We woke up early, grabbed our pre-sorted, pre-packed bags and headed to Sierra Tours. It turned out that one other couple had cancelled just that morning and so we’d just be traveling with Ximena and Juan, a young Colombian duo. As we packed up to leave Ulrich went out to buy rope and Aguardiente, only one of which we eneded up with because he managed to leave the rope on the counter while buying the Aguardiente. Oh well, we'd drink aguardiente to get us across those raging rivers!

We hit the road in an old Toyota Land Cruiser with Miguel, our guide, and a driver and a navigator. Around the corner from the tour office we picked up a young blonde Danish girl named Mette, who turned out to be Miguel’s new girlfriend. They had met when she did the trek just over a week ago and now she was returning to spend time with Miguel and as it came to be, our co-guide.

The trip to the town of Machete was long, steep and muddy. The car wasn’t in particularly great shape and often needed water to cool the radiator. We passed a couple other groups going up, one of 12 people looking like they were headed for a day at the beach! I was starting to worry that this trek wasn’t going to feel very unique or special afterall. After a bologna sandwich lunch in Machete we headed out on a muddy trail along a river in the rain. We were soaked through very quickly, but warm from the exercise and happy to be finally on trail. After 30 minutes along the swollen, brown river we began a 90 minute ascent up a switch-back path carved deep into the mountain by many passing animals and hikers. I imaged coming down it would feel like a luge track. The walls of the path ranged from 2 -12 feet high, a swatch of coloured layers with a center track filled with redish slippery mud mixed often with grey slimy clay. This was a workout for me, I was sweating and huffing even without a backpack, as much as it definitely was for a few other day-trekkers, i.e. rosy-faced women in jean shorts, boys in loafers and a crew of people who clearly hadn’t done the same groundwork that we had.

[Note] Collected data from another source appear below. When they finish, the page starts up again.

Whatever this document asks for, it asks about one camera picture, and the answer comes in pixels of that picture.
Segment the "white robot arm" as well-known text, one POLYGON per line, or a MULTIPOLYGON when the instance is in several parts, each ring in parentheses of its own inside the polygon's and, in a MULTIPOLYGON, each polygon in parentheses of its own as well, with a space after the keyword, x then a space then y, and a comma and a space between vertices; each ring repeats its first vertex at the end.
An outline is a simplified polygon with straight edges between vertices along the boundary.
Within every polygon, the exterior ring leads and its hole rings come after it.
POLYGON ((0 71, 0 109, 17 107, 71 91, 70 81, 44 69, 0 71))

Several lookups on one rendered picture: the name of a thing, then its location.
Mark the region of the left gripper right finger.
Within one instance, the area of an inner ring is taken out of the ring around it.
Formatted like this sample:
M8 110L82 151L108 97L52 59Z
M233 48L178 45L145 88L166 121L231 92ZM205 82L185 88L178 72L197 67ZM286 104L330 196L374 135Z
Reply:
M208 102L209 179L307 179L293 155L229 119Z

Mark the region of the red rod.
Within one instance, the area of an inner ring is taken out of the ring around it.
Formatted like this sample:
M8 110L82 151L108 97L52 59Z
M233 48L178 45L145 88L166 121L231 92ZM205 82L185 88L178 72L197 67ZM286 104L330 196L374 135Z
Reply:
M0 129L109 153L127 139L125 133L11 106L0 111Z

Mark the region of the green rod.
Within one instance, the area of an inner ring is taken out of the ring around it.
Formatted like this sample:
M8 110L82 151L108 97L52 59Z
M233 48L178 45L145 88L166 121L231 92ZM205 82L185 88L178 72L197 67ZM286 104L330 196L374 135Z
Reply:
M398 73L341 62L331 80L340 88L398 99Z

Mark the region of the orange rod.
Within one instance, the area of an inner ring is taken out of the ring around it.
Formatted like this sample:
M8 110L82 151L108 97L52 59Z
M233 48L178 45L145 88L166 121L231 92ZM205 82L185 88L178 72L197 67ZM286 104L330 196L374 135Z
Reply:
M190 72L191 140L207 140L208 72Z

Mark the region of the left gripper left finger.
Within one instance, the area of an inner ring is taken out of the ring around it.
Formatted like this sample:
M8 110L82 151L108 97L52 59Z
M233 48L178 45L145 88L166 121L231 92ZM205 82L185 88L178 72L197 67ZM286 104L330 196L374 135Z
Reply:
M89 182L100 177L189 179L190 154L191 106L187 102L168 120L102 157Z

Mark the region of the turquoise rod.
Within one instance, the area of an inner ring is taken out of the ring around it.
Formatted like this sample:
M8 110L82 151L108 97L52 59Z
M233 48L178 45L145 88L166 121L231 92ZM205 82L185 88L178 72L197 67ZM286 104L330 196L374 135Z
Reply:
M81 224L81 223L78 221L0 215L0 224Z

Up and up and up, we eventually were higher than some of the clouds and the vistas opened up before our amazed and energized eyes. I was feeling good and thankful for a bit of flat and downhill walking. We were above the rain and the low nestled clouds still clung to the crevices between the deep jungle mountain ridges which layered on top of each other, getting darker and darker towards the horizon. Small patches of vibrant light blue poked through occasionally, to perfectly offset the dark greens and bright whites.  

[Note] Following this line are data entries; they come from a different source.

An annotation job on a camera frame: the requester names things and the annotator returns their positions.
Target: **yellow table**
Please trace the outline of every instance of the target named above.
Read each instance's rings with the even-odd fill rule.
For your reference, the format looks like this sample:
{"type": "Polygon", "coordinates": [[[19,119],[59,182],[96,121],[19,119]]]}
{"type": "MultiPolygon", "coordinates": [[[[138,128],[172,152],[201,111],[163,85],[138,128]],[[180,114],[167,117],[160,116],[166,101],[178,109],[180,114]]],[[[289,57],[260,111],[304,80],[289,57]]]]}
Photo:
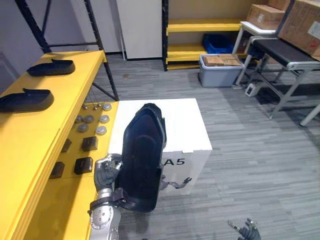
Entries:
{"type": "Polygon", "coordinates": [[[118,102],[110,102],[112,109],[103,111],[102,108],[92,110],[93,105],[87,104],[88,109],[81,109],[81,116],[93,115],[94,121],[89,123],[89,129],[80,133],[77,123],[71,129],[68,139],[72,142],[67,152],[60,153],[57,162],[64,163],[61,178],[49,179],[41,198],[37,204],[24,240],[84,240],[90,236],[90,217],[87,211],[90,203],[95,199],[96,188],[94,184],[95,162],[106,156],[114,126],[118,102]],[[110,121],[100,123],[101,115],[108,115],[110,121]],[[98,126],[105,126],[105,135],[95,134],[98,126]],[[83,138],[96,136],[97,150],[83,151],[81,144],[83,138]],[[89,173],[76,175],[75,162],[78,158],[91,157],[93,170],[89,173]]]}
{"type": "Polygon", "coordinates": [[[51,170],[102,62],[103,51],[47,53],[51,59],[73,60],[68,75],[32,77],[24,73],[3,95],[27,89],[49,89],[53,104],[43,111],[0,113],[0,239],[22,239],[51,170]]]}

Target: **black conveyor belt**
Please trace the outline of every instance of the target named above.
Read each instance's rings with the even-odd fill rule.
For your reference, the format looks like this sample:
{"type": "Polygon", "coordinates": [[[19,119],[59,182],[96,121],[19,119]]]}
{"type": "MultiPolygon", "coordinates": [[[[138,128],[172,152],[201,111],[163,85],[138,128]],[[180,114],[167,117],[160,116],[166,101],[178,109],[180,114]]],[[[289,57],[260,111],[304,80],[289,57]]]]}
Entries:
{"type": "Polygon", "coordinates": [[[307,53],[282,39],[256,39],[252,45],[268,54],[283,66],[291,62],[316,62],[307,53]]]}

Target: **gray plastic bin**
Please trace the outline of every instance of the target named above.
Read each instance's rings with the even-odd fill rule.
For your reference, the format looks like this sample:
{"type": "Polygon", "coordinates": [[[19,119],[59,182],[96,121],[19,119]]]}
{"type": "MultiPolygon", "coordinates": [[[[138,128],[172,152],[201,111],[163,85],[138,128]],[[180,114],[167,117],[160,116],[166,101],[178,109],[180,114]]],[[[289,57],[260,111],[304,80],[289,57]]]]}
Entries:
{"type": "Polygon", "coordinates": [[[231,87],[236,77],[245,67],[242,66],[205,66],[204,56],[216,56],[219,54],[202,54],[199,56],[200,72],[199,80],[204,88],[231,87]]]}

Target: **cardboard box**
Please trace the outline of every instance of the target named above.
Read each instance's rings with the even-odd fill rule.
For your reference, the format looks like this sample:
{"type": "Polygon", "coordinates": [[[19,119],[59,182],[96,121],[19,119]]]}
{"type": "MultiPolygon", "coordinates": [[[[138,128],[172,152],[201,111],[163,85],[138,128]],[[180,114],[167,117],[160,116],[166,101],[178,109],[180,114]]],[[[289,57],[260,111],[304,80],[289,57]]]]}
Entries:
{"type": "Polygon", "coordinates": [[[219,58],[225,67],[242,66],[236,54],[219,54],[219,58]]]}
{"type": "Polygon", "coordinates": [[[268,0],[268,6],[286,11],[290,5],[290,0],[268,0]]]}
{"type": "Polygon", "coordinates": [[[263,30],[277,30],[285,12],[268,5],[252,4],[246,19],[263,30]]]}
{"type": "Polygon", "coordinates": [[[205,56],[203,61],[207,67],[221,67],[224,65],[224,62],[219,56],[205,56]]]}
{"type": "Polygon", "coordinates": [[[238,59],[236,54],[226,53],[226,54],[219,54],[218,56],[221,59],[231,59],[231,60],[237,60],[238,59]]]}
{"type": "Polygon", "coordinates": [[[188,195],[212,151],[195,98],[120,101],[108,153],[122,154],[125,129],[147,103],[156,104],[165,118],[167,141],[162,152],[159,196],[188,195]]]}
{"type": "Polygon", "coordinates": [[[297,0],[278,36],[320,61],[320,2],[297,0]]]}
{"type": "Polygon", "coordinates": [[[238,59],[222,59],[225,67],[242,66],[238,59]]]}

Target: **black metal frame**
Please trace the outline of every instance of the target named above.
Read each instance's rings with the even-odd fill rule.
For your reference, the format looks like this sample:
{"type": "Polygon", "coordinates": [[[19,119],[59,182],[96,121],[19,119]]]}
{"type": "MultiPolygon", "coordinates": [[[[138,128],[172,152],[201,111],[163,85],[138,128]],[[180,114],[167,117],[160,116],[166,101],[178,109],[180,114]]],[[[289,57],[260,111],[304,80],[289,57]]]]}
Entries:
{"type": "Polygon", "coordinates": [[[162,0],[162,62],[164,71],[168,71],[166,59],[168,57],[169,0],[162,0]]]}
{"type": "MultiPolygon", "coordinates": [[[[25,0],[15,0],[15,3],[17,4],[20,12],[22,13],[25,21],[27,22],[28,26],[30,27],[36,41],[38,42],[39,46],[41,47],[43,53],[52,53],[51,48],[55,48],[55,47],[68,47],[68,46],[88,46],[88,45],[97,45],[99,50],[102,50],[105,53],[104,47],[102,45],[102,41],[101,41],[101,37],[99,34],[99,30],[98,30],[98,26],[96,23],[96,19],[95,19],[95,15],[94,12],[92,10],[92,6],[91,6],[91,2],[90,0],[83,0],[84,4],[85,4],[85,8],[86,11],[88,13],[89,16],[89,20],[91,23],[91,27],[93,30],[93,34],[95,37],[95,41],[94,42],[81,42],[81,43],[63,43],[63,44],[48,44],[46,39],[45,39],[45,31],[46,31],[46,26],[47,26],[47,21],[48,21],[48,16],[49,16],[49,12],[50,12],[50,7],[51,7],[51,2],[52,0],[47,0],[47,5],[46,5],[46,9],[45,9],[45,15],[44,15],[44,20],[43,20],[43,24],[42,24],[42,30],[40,29],[40,27],[38,26],[37,22],[35,21],[28,4],[26,3],[25,0]]],[[[117,93],[117,89],[114,83],[114,79],[112,77],[110,68],[109,68],[109,64],[108,62],[104,62],[104,69],[105,72],[109,78],[109,82],[113,91],[113,95],[110,94],[109,92],[107,92],[106,90],[104,90],[101,86],[99,86],[98,84],[96,84],[95,82],[92,83],[93,86],[95,86],[97,89],[99,89],[100,91],[102,91],[104,94],[106,94],[107,96],[109,96],[110,98],[112,98],[115,101],[119,101],[119,96],[117,93]]]]}

By 4pm we were at a gorgeous river camp, playing happily in the ‘picina’ waterfall. At camp 1 we met Diego, Miguel’s brother and secondary co-guide, but more importantly porter and chef. After dinner and a bit of Switters (Ulrich and I had begun reading the Tom Robbins book, Fierce Invalids Home From Hot Climates together and were referring to it simply now as Switters, who is the main character) we tucked into our separate hammocks for a decent night sleep.